とくにこのナチュールシリーズは毎年1本はやると決めているのですが、問題はどれをやるかということ。
今回はドゥ、2番を選びました。
この今年の2番、いいですよ~的な話を酒屋から聞いたもんで。
ちょっと気になってしまいました。

亀の尾90の酵母無添加生もと、木桶仕込み。
しかしいつ見てもすげえスペックで、よくこんなんやるよなあ。








ああ。
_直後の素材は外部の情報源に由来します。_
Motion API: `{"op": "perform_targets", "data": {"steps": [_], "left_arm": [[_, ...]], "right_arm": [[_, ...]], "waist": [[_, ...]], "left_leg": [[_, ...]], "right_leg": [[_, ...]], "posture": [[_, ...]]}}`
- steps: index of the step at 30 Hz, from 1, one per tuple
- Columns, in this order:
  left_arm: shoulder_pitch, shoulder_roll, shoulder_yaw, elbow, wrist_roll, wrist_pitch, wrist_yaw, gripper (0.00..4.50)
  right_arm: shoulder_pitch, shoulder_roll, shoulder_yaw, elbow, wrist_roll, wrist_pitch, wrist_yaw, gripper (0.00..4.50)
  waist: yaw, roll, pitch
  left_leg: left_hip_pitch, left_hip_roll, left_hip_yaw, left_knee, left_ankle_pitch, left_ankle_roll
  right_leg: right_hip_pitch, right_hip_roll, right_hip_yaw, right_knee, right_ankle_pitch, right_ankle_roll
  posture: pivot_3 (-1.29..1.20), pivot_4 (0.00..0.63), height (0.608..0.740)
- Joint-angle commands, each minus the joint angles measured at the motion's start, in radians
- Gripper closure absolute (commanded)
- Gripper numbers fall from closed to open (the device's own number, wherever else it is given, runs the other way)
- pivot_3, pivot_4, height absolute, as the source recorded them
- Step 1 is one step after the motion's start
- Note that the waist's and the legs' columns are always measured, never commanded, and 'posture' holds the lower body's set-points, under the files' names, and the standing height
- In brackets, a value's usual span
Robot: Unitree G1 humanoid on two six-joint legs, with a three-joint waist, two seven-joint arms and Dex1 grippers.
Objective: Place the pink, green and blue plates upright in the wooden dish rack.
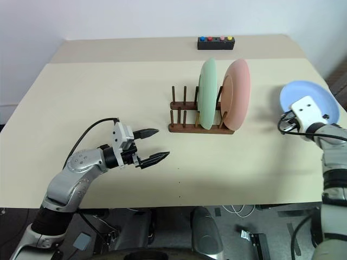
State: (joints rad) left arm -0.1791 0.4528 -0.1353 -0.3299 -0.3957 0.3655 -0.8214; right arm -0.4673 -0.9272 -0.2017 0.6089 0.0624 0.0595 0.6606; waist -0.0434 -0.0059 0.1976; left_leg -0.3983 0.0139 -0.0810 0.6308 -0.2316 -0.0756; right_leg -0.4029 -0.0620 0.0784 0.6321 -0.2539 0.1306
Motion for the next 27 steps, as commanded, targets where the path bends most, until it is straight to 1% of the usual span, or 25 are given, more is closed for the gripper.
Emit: {"op": "perform_targets", "data": {"steps": [1, 4, 8, 12, 16, 19, 22, 24, 27], "left_arm": [[-0.015, -0.002, 0.002, -0.026, -0.010, -0.008, -0.004, 0.00], [-0.033, -0.011, -0.009, -0.007, -0.006, -0.015, -0.012, 0.00], [-0.054, -0.018, -0.013, 0.015, -0.004, -0.020, -0.021, 0.00], [-0.057, -0.018, -0.005, 0.027, 0.000, -0.029, -0.024, 0.00], [-0.031, -0.003, 0.043, 0.040, 0.000, -0.050, -0.013, 0.00], [-0.017, 0.014, 0.068, 0.052, 0.004, -0.064, -0.007, 0.00], [-0.011, 0.024, 0.088, 0.061, 0.005, -0.074, 0.001, 0.00], [-0.009, 0.027, 0.098, 0.061, 0.003, -0.075, 0.004, 0.00], [-0.003, 0.033, 0.119, 0.065, 0.006, -0.080, 0.013, 0.00]], "right_arm": [[0.047, -0.032, -0.120, -0.254, 0.075, 0.072, -0.019, 4.48], [0.050, -0.009, -0.159, -0.392, 0.103, 0.079, -0.044, 4.48], [-0.012, -0.003, -0.145, -0.487, 0.090, 0.052, -0.076, 4.48], [-0.104, 0.006, -0.110, -0.564, 0.090, 0.025, -0.074, 4.48], [-0.237, 0.047, -0.052, -0.667, 0.150, 0.036, -0.035, 4.48], [-0.298, 0.106, -0.005, -0.769, 0.251, 0.086, 0.017, 4.48], [-0.325, 0.162, 0.034, -0.859, 0.337, 0.149, 0.050, 4.48], [-0.350, 0.238, 0.054, -0.920, 0.442, 0.216, 0.031, 4.48], [-0.362, 0.373, 0.059, -0.998, 0.637, 0.336, -0.035, 4.48]], "waist": [[-0.001, 0.000, 0.000], [-0.002, 0.000, 0.000], [-0.001, 0.000, 0.000], [0.000, 0.000, 0.000], [-0.004, 0.000, 0.000], [-0.001, 0.000, 0.000], [0.002, 0.000, 0.000], [0.004, -0.001, 0.000], [0.003, 0.000, 0.000]], "left_leg": [[0.000, 0.000, 0.000, 0.000, 0.000, 0.000], [0.000, 0.000, 0.000, 0.000, 0.000, 0.000], [0.000, 0.000, 0.000, 0.000, 0.000, 0.000], [0.000, 0.000, 0.000, 0.000, 0.000, 0.000], [0.000, 0.000, 0.000, -0.001, 0.000, 0.000], [0.000, 0.001, -0.001, -0.002, 0.000, 0.000], [0.000, 0.001, -0.001, -0.001, 0.000, 0.000], [-0.001, 0.001, -0.001, 0.000, 0.000, 0.000], [-0.002, 0.001, -0.002, 0.000, 0.000, 0.000]], "right_leg": [[0.000, 0.000, 0.000, 0.000, 0.000, 0.000], [0.000, 0.000, 0.000, 0.000, 0.000, 0.000], [0.000, 0.000, 0.000, 0.000, 0.000, 0.000], [0.000, 0.000, 0.000, 0.000, 0.000, 0.000], [-0.001, 0.000, 0.000, 0.000, 0.000, 0.000], [-0.001, 0.000, 0.000, 0.001, 0.000, 0.000], [-0.001, 0.000, -0.001, 0.001, 0.000, 0.000], [-0.001, 0.000, -0.001, 0.001, 0.000, 0.000], [-0.001, 0.000, -0.001, 0.001, 0.000, 0.000]], "posture": [[0.00, 0.150, 0.730], [0.00, 0.150, 0.730], [0.00, 0.150, 0.730], [0.00, 0.150, 0.730], [0.00, 0.150, 0.730], [0.00, 0.150, 0.730], [0.00, 0.150, 0.730], [0.00, 0.150, 0.730], [0.00, 0.150, 0.730]]}}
素晴らしい香りですね。
ちょっとフェミニンでフラワリーなラムネ系、もちろんバニラも。
カプ系に比べれば強い香りではないかもしれませんが、この造りですからね。
というかそれがいい方向に作用。
清楚さもあって、柔らかく熟れ、素直にいい香りです。

あーバランスいいねこれ。
この変態な造りとしては、すごく綺麗にできていて、魅惑のお酒。
つかまず酵母無添加生もとで、こんあ香り造ってくる??
しずかーに乗ってくるバナナとかもう。


濃すぎずに梅酒的になってないことがいい。
酸味がビネガーになってないこと。
すこしそういうツヤやテリ、日本酒的なこってり感があるのは生もとで甘みだして、おまけに木桶のニュアンスが乗ってくるのでしゃーないというか魅力でもあるんだけど。
これとにかくさらっと、ふわっとした塩梅が絶妙。
甘さも控えめで淡く、それを素晴らしい香りが一体感をもって表現しています。

この香味、いいですね~。
バニラっぽさ、ラムネ、パステルに鮮やかだけど美しい水彩画。
甘みの抑制具合が素晴らしい。

そこにきゅっと酸が入るのですが、酸が淡い甘みを引き立てるようなところがあります。
とにかく濃すぎないで、ソフトで、かわいらしい。
それでいてきゅきゅっと酸味がきて、低精白生もと&木桶の収斂性も来るんだけど。
やっぱり刺激が過ぎたり、こってりつやつやってことはないんですよね。
表面にパウダーをまぶしたソフトさ、全体の弾力や液性も問題ない。
いい意味で薄味なニュアンス。

ピュアで、雑な感じ無いなあ。
この収斂感は味わい、気持ちいいアタックや余韻だし。
寝かせて伸びるタイプではないと思うんだけど、現時点での完成度が高く、またナチュールシリーズで一歩先に進んだ印象。
和洋何でもどんとこい。

あえて言えばしみ込む、なんぼでもダラダラ行けるぜ感は少しないかな。
しかしこの香味と、酸味、適度な飲みごたえ。
余韻もしっかりしてますね。
これはうまいね。
つか14度で飲みごたえもあるし、薄いわけでもない。

やっぱ仙禽はいいね。
味わいが変わってくのはしょうがないし、変わるのが嫌なら月桂冠かスーパードライでも飲んでろよって話なんだけど。
二転三転して少しあれれ?と思っても、またそれなりに盛り返してくるところが素晴らしい。
本物の造り手だなあと思います。
この香り、飲み心地の生もとは他にないんじゃないですかねえ~。

モダン仙禽の特にレギュラーなクラスのものはあんまり興味ないんだけど。
やっぱりこのナチュール系統はまだまだこれからも楽しみです。


3日目。
ちょっと昨日飲まなかったので改めて。
初日のほうがいいかな。
やっぱり少し香りが飛んでるのと、エキスっぽくちょいと苦みを感じる。

やっぱりすこーし華やかめで、味わいも厚みがあるというかリッチという感じなのかな。
あくまでもこのシリーズの中での話。
ほんのりと漂う熟れた香りと甘み。
酸味がきゅっときいて、すこーし低精白&木桶なタニックかな。

今日はあんまり冷たくないほうがおいしいかも。
酸味のくせっけが目立たないでまとまってくる。
木桶的な生もとのニュアンスを立てつつすこーし甘いといった感じ。
その中でビターさや湧いてくるようなほんのりとしたミネラル感なんかがいい塩梅に旨味として。
ソフトでエアリーな甘さを酸味が程よくキリっとしてる程度で済ませてる。
グラヴネルグラスがいい仕事してますわ、茶碗でもいいけど。
こんなもん白ワイン用のグラスで冷やして飲んだらこの時期うんこだよ。

戯れにお前もお燗!
スーパーすーっとしみ込むだし味もいいけど、繊細な香味が無駄になっちゃうから何とも……。
つーかすでに3日目の冷やの時点であれだし。